> _TASK PROMPT_:
Every line that includes the word "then" needs to be copied from the listing.

> _DATA TO USE_:
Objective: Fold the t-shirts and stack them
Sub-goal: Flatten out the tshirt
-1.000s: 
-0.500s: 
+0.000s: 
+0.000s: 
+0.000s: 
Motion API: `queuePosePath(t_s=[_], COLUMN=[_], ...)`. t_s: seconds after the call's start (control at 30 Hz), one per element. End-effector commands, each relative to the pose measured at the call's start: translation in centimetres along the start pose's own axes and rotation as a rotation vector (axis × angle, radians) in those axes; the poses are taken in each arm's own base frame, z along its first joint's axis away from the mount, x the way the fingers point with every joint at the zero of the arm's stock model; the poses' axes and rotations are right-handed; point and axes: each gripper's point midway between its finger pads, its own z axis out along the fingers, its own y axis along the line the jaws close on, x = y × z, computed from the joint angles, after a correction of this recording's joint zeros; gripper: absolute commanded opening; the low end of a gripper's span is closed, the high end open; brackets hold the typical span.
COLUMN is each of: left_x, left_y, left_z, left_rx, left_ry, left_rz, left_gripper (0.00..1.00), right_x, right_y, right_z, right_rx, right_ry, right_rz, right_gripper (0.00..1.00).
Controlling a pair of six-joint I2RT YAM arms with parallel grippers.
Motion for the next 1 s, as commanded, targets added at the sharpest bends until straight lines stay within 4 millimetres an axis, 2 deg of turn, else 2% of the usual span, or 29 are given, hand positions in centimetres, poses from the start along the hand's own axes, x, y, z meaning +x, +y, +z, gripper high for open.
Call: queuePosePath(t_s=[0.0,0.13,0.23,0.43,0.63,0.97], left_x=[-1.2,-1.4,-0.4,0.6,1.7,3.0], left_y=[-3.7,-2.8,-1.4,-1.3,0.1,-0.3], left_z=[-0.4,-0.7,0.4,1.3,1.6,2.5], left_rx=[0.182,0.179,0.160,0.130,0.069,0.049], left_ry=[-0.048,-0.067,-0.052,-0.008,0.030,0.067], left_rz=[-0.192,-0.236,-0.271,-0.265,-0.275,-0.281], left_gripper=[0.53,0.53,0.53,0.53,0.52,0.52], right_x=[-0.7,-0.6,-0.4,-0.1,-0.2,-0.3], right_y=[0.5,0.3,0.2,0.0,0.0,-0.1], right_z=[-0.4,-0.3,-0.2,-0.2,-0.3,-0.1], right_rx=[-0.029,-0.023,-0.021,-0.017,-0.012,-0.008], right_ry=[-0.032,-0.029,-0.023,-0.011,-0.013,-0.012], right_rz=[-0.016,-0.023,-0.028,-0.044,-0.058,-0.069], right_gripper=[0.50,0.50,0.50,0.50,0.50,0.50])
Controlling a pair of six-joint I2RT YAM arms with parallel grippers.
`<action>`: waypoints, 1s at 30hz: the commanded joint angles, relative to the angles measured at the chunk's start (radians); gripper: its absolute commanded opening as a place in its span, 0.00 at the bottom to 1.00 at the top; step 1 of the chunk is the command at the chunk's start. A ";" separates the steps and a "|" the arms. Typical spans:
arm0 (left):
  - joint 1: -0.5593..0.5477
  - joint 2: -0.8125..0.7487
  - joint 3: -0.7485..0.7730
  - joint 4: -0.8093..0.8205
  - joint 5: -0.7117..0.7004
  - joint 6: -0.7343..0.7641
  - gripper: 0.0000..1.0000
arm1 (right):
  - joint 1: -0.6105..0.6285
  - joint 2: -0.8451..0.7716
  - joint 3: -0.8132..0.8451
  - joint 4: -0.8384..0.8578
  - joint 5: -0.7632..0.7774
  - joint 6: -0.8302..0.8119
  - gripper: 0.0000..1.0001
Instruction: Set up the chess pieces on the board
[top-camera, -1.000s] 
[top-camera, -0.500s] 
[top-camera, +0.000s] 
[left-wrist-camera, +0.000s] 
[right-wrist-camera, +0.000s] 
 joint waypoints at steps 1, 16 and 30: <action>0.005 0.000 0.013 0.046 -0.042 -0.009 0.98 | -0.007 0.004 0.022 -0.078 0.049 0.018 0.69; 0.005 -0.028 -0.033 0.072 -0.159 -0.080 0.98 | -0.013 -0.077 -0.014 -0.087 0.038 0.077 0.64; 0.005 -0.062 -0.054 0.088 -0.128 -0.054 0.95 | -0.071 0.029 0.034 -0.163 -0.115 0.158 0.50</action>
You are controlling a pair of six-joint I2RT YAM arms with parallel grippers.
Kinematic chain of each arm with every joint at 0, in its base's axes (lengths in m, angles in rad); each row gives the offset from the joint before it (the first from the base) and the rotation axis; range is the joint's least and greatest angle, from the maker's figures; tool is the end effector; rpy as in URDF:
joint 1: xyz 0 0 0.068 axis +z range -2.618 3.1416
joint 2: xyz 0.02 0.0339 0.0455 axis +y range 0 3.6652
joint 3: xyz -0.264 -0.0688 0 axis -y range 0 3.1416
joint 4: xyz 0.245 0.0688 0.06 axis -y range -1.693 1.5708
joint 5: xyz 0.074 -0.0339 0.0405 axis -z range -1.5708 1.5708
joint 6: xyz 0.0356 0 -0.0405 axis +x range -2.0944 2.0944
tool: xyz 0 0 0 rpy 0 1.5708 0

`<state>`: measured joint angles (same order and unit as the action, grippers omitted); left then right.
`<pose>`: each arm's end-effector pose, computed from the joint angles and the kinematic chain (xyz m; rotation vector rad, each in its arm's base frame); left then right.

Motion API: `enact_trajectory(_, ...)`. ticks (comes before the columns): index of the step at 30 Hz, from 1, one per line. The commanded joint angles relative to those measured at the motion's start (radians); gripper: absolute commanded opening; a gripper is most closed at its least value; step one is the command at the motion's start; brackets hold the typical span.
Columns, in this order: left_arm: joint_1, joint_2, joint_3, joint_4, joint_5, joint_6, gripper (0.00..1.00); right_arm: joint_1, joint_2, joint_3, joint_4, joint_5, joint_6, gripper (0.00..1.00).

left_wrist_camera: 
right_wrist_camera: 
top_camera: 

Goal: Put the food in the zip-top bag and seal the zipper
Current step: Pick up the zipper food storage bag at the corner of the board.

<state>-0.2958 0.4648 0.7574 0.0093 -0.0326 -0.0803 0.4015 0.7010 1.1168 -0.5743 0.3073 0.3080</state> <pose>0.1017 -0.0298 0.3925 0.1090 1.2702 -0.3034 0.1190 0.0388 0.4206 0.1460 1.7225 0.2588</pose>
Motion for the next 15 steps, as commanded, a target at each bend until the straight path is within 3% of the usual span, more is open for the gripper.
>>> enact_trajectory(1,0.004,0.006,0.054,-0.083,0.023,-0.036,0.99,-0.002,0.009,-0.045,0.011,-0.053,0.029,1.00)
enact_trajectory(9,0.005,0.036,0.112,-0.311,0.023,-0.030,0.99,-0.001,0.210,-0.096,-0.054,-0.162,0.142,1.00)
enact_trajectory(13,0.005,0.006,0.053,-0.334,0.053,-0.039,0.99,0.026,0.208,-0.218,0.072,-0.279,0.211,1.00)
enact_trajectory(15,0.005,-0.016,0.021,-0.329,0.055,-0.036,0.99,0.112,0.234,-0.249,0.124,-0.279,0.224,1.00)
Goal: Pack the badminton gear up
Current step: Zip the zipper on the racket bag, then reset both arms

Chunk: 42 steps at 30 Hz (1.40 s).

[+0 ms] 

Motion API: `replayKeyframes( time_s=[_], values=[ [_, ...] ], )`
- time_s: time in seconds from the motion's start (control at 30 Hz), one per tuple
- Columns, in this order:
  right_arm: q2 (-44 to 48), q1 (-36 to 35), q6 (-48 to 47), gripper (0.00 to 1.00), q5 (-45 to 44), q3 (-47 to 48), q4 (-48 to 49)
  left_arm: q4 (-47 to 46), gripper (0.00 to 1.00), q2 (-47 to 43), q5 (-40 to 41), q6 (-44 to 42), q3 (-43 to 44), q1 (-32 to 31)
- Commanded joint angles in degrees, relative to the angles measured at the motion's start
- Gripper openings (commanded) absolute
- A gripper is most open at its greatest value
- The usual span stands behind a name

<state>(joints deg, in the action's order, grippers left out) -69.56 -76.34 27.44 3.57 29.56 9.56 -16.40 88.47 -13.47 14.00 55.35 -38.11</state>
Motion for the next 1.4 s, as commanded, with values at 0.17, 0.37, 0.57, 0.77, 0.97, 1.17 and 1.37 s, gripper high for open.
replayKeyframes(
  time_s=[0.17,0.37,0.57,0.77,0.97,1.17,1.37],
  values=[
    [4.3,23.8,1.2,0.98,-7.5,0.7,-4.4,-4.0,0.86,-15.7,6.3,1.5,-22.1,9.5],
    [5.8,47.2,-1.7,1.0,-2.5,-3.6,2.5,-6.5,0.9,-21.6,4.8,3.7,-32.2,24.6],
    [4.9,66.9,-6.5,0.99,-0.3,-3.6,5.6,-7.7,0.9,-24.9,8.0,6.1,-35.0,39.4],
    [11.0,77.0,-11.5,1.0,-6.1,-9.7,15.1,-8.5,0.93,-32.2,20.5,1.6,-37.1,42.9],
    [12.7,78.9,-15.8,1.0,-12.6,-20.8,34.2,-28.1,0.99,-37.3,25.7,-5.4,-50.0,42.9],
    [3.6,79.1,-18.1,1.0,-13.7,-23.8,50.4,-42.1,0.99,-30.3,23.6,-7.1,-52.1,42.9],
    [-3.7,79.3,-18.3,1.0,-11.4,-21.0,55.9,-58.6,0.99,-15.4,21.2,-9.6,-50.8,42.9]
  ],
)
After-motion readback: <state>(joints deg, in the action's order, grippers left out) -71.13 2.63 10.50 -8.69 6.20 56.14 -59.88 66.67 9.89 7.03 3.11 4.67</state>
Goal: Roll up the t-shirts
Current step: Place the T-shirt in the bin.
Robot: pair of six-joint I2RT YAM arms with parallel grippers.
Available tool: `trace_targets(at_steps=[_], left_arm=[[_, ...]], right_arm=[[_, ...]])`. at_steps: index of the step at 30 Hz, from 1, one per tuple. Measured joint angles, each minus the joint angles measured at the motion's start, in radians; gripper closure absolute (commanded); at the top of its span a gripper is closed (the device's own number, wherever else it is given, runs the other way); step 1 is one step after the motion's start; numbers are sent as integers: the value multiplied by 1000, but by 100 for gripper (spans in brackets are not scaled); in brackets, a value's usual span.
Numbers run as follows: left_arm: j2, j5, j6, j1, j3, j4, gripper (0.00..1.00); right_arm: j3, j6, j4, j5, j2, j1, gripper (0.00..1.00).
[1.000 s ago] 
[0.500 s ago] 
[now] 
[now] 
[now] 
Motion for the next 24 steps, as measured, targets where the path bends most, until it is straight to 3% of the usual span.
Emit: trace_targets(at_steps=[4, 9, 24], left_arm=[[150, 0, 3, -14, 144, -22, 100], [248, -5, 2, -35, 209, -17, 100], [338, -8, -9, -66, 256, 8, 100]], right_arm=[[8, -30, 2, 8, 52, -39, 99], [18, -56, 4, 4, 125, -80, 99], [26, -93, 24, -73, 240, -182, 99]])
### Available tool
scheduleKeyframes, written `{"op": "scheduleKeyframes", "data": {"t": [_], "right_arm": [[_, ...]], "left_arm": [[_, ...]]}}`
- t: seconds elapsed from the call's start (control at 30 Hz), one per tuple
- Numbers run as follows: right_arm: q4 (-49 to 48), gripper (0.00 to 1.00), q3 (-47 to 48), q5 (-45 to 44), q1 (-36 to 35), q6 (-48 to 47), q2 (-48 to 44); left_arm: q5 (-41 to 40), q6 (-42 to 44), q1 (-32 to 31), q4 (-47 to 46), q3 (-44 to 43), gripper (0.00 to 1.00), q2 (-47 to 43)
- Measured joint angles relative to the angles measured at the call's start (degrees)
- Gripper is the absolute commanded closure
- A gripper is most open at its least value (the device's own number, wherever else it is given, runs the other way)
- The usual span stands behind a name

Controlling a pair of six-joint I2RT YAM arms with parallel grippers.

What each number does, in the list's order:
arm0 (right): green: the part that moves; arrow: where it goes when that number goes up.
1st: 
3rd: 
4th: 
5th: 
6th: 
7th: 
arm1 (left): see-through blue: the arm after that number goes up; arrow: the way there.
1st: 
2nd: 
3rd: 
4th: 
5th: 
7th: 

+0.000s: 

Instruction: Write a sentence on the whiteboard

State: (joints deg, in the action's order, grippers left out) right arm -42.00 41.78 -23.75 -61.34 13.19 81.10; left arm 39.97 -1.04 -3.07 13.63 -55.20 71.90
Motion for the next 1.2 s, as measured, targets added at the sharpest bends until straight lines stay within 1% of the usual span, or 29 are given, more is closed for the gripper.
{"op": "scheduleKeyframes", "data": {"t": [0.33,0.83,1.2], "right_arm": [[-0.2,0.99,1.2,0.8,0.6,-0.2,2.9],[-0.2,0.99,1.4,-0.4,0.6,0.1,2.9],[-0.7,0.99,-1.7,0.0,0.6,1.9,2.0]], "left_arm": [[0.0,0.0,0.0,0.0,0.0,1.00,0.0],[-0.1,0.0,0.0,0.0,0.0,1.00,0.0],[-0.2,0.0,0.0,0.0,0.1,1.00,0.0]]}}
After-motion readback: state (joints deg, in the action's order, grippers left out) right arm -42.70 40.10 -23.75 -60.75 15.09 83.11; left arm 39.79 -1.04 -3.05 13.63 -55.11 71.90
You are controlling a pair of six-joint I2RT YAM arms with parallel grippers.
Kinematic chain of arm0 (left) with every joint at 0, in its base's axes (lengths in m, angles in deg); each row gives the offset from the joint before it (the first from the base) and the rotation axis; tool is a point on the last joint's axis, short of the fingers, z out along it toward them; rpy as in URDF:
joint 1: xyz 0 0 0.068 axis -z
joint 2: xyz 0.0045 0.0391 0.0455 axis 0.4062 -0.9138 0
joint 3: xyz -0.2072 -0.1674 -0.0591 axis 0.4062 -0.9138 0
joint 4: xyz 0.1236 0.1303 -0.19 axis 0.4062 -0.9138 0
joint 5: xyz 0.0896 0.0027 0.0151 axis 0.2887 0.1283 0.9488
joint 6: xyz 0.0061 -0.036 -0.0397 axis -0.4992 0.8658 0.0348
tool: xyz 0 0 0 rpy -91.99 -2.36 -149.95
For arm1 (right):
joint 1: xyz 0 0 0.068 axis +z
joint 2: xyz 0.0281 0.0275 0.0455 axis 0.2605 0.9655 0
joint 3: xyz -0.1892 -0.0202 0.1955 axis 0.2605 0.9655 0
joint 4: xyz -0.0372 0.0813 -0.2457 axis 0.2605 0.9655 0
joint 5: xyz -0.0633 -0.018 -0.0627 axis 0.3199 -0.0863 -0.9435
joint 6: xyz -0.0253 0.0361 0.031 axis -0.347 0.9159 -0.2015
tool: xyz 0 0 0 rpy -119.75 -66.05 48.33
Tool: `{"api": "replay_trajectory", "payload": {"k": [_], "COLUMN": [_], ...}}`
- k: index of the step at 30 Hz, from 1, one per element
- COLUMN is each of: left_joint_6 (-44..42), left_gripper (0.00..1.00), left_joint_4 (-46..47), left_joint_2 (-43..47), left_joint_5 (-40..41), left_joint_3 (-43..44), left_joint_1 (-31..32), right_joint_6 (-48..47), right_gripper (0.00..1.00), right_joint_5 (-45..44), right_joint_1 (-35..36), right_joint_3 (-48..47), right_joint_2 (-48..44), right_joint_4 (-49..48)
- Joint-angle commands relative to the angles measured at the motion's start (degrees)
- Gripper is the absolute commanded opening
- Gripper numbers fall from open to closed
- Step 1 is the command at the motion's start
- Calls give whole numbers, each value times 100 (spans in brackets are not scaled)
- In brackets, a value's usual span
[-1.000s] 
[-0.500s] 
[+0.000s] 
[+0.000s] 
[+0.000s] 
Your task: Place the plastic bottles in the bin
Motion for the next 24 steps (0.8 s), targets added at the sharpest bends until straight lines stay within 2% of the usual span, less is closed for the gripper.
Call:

> _EXERCISE OUTPUT_:
`<state>`: measured joint angles (same order and unit as the action, grippers omitted); left then right.
`<pose>`: each arm's end-effector pose, computed from the joint angles and the kinematic chain (xyz m; rotation vector rad, each in its arm's base frame); left then right.
Current step: Zip the zipper on the racket bag, then reset both arms

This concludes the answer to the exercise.